Supplied material:

_ _ _ _ _ _ _

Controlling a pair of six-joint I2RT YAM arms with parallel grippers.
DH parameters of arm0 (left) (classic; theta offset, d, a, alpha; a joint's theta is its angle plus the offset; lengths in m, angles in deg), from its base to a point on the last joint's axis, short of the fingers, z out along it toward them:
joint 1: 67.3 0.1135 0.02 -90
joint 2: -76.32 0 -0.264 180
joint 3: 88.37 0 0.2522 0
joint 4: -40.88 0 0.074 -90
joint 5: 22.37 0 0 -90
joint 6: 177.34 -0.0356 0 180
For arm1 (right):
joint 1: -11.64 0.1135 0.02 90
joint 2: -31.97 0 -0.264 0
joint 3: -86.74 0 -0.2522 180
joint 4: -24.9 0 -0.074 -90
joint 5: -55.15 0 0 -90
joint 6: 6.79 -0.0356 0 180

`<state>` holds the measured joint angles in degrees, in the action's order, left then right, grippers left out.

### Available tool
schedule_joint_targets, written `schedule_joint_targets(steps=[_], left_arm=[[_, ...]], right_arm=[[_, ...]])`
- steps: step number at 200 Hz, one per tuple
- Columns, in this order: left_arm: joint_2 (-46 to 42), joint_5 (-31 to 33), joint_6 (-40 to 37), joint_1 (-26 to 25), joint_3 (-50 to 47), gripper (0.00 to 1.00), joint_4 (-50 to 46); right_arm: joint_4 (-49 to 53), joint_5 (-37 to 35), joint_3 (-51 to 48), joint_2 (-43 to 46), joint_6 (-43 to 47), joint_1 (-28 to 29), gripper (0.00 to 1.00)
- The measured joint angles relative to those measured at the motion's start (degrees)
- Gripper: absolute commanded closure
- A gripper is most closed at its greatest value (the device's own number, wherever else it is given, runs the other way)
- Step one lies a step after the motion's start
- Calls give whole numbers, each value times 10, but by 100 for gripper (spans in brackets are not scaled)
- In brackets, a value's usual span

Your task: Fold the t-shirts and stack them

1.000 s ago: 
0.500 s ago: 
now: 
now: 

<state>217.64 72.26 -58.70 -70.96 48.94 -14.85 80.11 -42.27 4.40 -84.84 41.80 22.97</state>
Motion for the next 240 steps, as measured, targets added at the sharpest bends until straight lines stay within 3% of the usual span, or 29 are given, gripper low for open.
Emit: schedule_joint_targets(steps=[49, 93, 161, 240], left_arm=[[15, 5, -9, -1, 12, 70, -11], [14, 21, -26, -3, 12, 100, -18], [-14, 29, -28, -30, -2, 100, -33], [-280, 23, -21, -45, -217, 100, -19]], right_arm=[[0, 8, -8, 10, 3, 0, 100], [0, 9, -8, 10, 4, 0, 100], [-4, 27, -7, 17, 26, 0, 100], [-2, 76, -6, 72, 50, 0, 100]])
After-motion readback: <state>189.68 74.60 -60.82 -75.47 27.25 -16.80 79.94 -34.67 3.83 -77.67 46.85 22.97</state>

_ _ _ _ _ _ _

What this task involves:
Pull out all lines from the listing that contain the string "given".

Task output:
- A gripper is most closed at its greatest value (the device's own number, wherever else it is given, runs the other way)
Motion for the next 240 steps, as measured, targets added at the sharpest bends until straight lines stay within 3% of the usual span, or 29 are given, gripper low for open.

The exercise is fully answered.